Here's the important difference: hospitalization rates are different than hospitalizations per illness. You have to remember that the seasonal flu affects somewhere around 40 million sympomatic carriers in a bad year (total numbers of infection would be higher). If the antibody studies are to be believed, then even the state with the highest rate of infection in the country would only extrapolate to about 40 million total infections. The reality is that it's probably somewhere around 20 million at most (that would correlate with around 6% infection rate).

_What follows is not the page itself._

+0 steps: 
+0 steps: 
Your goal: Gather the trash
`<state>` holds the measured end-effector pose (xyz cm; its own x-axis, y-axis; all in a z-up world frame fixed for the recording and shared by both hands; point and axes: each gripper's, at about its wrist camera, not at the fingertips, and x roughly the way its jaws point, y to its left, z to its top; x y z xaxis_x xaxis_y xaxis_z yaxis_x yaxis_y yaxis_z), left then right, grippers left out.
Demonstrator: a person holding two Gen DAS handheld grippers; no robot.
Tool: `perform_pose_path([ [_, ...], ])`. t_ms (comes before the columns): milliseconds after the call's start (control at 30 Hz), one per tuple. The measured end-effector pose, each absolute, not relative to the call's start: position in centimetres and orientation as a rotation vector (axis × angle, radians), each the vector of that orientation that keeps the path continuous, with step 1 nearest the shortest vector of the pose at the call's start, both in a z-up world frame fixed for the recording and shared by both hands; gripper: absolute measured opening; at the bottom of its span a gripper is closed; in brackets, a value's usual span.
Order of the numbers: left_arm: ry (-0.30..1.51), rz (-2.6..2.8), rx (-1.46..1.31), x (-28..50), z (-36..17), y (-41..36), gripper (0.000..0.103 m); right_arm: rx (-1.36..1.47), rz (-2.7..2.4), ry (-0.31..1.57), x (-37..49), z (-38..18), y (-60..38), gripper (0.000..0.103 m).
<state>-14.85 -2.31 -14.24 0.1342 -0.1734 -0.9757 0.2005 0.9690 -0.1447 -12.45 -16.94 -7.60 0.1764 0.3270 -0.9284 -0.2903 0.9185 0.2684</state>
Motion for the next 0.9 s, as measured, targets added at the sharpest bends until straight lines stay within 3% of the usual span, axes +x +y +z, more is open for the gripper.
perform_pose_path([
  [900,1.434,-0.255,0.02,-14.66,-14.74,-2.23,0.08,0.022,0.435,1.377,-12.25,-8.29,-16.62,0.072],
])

It's also worth noting that standards for hospitalizations have changed. They are only admitting relatively serious COVID cases due to fear of spread and lack of equipment and PPE. Hospitals survive in part on soft admits, and I have no doubt that were the same principles applied to COVID as flu you'd have substantially more hospitalizations for the latter than currently exist.

Also, here is other data from the site:

The overall cumulative COVID-19 associated hospitalization rate is 40.4 per 100,000, with the highest rates in people 65 years and older (131.6 per 100,000) and 50-64 years (63.7 per 100,000).

Hospitalization rates for COVID-19 in adults (18-64 years) are higher than hospitalization rates for influenza at comparable time points* during the past 5 influenza seasons.

For people 65 years and older, current COVID-19 hospitalization rates are similar to those observed during comparable time points* during recent high severity influenza seasons.

For children (0-17 years), COVID-19 hospitalization rates are much lower than influenza hospitalization rates during recent influenza seasons.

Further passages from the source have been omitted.